Though educators like the program, they do complain about its limited funding. As budget cuts have forced districts to limit teacher training and other aspects of the proj-ect’s implementation, the foundation hasn’t stepped forward to cover shortfalls. But Kimberly Birbrower, Shoah’s director of education, insists that district financial troubles are beyond the scope of her organization, which relies on grants and donations. “That’s not a problem that Shoah Foundation can solve,” she says, noting that the organization paid for the June 2000 training session as well as a smaller follow-up in 2001. (Shoah didn’t, however, cover airfare, to ensure that participating districts were committed to the program, she explains.)

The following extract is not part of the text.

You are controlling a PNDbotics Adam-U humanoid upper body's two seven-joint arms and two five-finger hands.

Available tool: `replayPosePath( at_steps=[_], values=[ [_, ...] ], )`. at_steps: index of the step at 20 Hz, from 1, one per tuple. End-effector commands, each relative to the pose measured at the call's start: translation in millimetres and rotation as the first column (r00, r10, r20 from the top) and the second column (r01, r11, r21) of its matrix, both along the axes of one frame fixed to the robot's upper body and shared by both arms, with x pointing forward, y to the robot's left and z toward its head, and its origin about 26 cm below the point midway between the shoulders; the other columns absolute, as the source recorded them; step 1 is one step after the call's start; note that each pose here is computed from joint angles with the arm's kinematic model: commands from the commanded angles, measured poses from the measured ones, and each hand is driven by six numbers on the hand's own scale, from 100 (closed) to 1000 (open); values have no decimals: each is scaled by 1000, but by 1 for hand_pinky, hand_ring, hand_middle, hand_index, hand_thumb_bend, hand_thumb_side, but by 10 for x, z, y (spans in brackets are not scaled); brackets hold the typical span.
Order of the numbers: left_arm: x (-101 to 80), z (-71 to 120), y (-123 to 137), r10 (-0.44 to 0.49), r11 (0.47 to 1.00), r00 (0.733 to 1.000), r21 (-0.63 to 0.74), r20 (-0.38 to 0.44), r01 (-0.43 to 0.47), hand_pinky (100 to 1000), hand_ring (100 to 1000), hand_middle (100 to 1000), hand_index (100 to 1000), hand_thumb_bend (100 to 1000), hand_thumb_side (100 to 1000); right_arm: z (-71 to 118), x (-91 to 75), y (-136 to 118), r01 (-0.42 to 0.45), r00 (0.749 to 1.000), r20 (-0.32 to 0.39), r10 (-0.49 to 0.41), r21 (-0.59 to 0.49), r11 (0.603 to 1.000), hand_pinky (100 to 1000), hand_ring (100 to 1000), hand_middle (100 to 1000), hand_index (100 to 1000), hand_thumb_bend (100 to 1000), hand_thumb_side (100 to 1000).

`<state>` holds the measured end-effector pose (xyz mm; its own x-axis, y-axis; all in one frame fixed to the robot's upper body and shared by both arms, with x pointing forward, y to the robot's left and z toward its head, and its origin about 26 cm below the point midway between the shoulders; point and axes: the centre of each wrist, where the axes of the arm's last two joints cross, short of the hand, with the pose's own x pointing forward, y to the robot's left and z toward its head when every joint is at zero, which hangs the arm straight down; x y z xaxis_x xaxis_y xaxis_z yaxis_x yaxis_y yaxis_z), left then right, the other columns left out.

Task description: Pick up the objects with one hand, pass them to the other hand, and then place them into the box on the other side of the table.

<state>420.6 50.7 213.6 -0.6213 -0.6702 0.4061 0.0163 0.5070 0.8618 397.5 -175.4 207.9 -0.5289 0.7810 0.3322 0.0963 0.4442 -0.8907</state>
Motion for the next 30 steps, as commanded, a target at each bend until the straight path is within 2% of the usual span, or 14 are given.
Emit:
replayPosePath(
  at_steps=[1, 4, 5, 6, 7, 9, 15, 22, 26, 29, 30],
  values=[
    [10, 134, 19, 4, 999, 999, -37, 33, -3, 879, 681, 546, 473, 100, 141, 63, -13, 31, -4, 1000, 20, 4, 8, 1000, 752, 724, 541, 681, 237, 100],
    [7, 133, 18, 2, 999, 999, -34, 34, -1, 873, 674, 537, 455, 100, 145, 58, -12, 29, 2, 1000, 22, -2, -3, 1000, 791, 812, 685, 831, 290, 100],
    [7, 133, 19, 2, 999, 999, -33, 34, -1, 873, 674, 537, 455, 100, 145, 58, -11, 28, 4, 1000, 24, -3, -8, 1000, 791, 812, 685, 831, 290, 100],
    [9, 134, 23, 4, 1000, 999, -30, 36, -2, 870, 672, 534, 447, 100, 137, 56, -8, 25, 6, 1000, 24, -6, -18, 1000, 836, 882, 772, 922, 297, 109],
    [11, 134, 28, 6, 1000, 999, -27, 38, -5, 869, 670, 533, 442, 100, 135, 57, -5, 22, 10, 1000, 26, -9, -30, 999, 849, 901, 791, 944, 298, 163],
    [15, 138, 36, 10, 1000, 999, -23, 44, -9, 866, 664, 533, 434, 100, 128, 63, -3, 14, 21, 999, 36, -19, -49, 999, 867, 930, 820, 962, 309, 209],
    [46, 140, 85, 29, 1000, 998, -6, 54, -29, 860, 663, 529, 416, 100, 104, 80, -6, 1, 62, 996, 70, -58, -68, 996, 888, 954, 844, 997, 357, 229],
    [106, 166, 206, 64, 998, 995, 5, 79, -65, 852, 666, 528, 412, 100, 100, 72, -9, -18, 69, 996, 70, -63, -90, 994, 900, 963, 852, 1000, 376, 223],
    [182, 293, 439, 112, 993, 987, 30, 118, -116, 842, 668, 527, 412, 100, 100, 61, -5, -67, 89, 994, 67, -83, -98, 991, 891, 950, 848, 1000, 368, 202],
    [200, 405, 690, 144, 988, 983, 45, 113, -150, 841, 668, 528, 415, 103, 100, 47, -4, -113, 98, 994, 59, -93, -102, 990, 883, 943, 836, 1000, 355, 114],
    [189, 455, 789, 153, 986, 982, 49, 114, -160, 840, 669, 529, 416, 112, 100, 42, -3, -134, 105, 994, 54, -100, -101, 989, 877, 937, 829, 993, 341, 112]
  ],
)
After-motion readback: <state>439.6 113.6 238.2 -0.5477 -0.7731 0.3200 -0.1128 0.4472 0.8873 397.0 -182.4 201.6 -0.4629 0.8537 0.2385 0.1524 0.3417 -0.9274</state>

Looking ahead, Birbrower says foundation leaders are committed to continuing the project, though how, exactly, remains “an open question.” This year, she notes, Shoah will assemble a “Portfolio of Best Practices” that could serve as a model for other districts. Already the foundation has made its materials available to educators outside the pilot districts for a fee (the CD-ROM costs $29.95; the videos range from $12.50 to $20 each), and its educators are considering creating less graphic materials for younger audiences.


Muldoon, for one, hopes the foundation does create additional resources. “The films, the CD-ROM—they make real what was just a statistic in a history book,” she says. “Watching and listening to a person, even if just on a screen, makes it personal for the students.”

In the last class for viewing the materials, Muldoon asks her students to write a paragraph describing their reactions to the unit and, if they wish, to read it aloud. One boy wonders what it was like to be a German soldier during the Holocaust. Another notes how sad the images have left him. “I cannot explain my reaction,” he says, reading hurriedly. “The sympathy, the anger, and all the other feelings mixing deep inside me, making something of which I have no clue.”

Sean, too, is at a loss to articulate his feelings. “I was amazed that people could do some of those things and that you could survive them,” he shares. “It’s really amazing that all happened. I guess we saw this to see what can happen when people hate.”